Two sets of numerical experiments using the coupled National Center for Environmental Prediction General Circulation Model （NCEP/GCM T42L18） and the Simplified Simple Biosphere land surface scheme （SSiB） were carried out to investigate the climate impacts of fractional vegetation cover （FVC） and leaf area index （LAI） on East Asia summer precipitation, especially in the Yellow River Basin （YRB）. One set employed prescribed FVC and LAI which have no interannual variations based on the climatology of vegetation distribution; the other with FVC and LAI derived from satellite observations of the International Satellite Land Surface Climate Project （ISLSCP） for 1987 and 1988. The simulations of the two experiments were compared to study the influence of FVC, LAI on summer precipitation interannual variation in the YRB. Compared with observations and the NCEP reanalysis data, the experiment that included both the effects of satellite-derived vegetation indexes and sea surface temperature （SST） produced better seasonal and interannual precipitation variations than the experiment with SST but no interannual variations in FVC and LAI, indicating that better representations of the vegetation index and its interannual variation may be important for climate prediction.
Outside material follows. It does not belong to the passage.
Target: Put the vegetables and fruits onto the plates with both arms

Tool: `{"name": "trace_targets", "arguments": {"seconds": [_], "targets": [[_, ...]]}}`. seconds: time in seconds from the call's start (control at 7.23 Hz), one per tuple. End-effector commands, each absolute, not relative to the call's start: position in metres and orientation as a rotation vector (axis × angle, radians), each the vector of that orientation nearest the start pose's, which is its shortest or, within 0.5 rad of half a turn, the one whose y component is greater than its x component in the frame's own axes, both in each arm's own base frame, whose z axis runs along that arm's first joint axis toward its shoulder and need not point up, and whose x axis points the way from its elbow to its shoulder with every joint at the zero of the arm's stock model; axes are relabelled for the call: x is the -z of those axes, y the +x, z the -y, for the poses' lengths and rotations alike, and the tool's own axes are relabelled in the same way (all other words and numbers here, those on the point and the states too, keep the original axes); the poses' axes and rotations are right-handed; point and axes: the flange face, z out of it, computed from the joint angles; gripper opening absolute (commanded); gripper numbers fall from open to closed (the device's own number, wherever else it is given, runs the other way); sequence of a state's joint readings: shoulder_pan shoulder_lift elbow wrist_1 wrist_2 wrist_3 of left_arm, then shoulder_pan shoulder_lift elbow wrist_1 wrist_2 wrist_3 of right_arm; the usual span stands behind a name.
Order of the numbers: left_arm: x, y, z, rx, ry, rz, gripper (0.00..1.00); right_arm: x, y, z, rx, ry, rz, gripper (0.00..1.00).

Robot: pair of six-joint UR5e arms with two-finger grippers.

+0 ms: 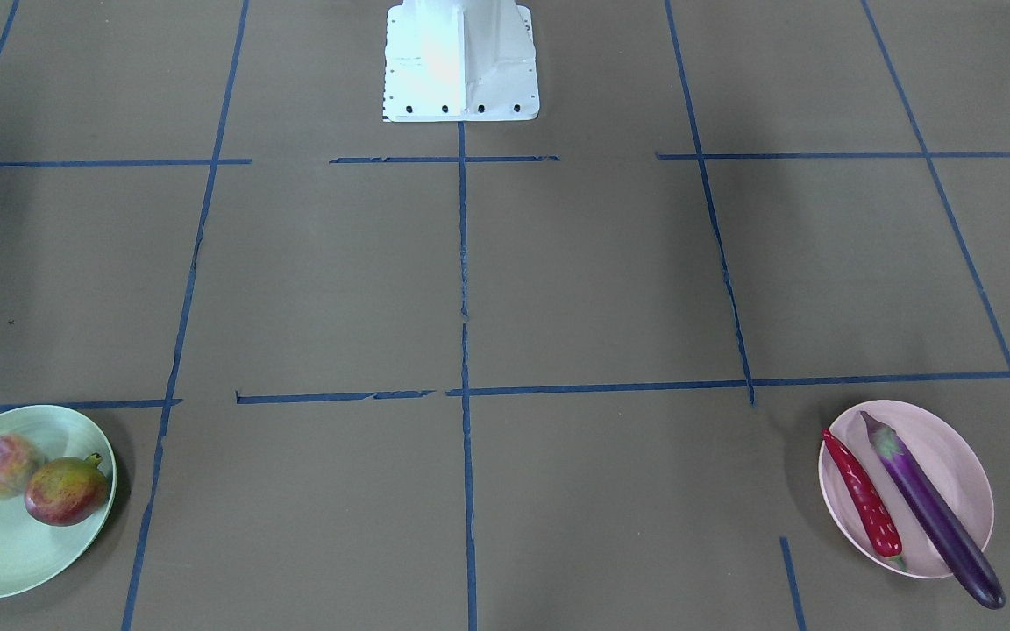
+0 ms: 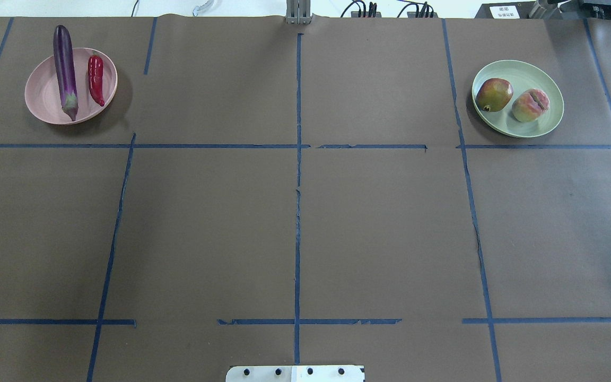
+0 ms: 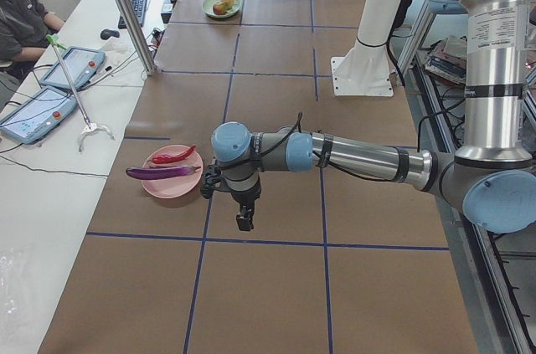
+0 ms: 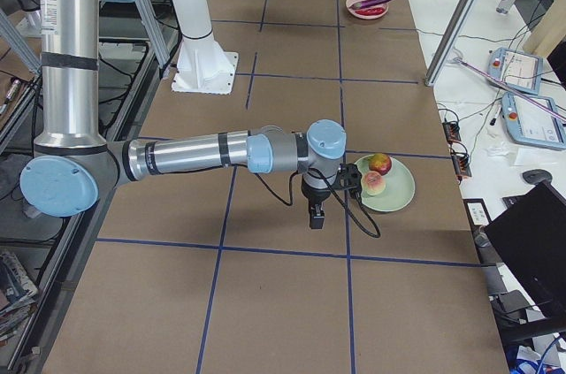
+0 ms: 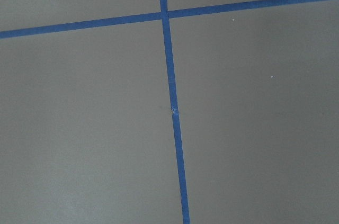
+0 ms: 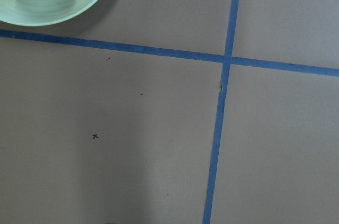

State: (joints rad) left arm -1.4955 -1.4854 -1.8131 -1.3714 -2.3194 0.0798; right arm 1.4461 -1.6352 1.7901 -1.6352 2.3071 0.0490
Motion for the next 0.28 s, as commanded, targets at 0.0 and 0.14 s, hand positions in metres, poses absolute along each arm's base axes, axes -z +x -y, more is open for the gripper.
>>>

The difference between 1987 and 1988 indicated that with the increase of FVC and LAI, especially around the YRB, surface albedo decreased, net surface radiation increased, and consequently local evaporation and precipitation intensified. Further more, surface sensible heat flux, surface temperature and its diurnal variation decreased around the YRB in response to more vegetation. The decrease of surface-emitting longwave radiation due to the cooler surface outweighed the decrease of surface solar radiation income with more cloud coverage, thus maintaining the positive anomaly of net surface radiation. Further study indicated that moisture flux variations associated with changes in the general circulation also contributed to the precipitation interannual variation.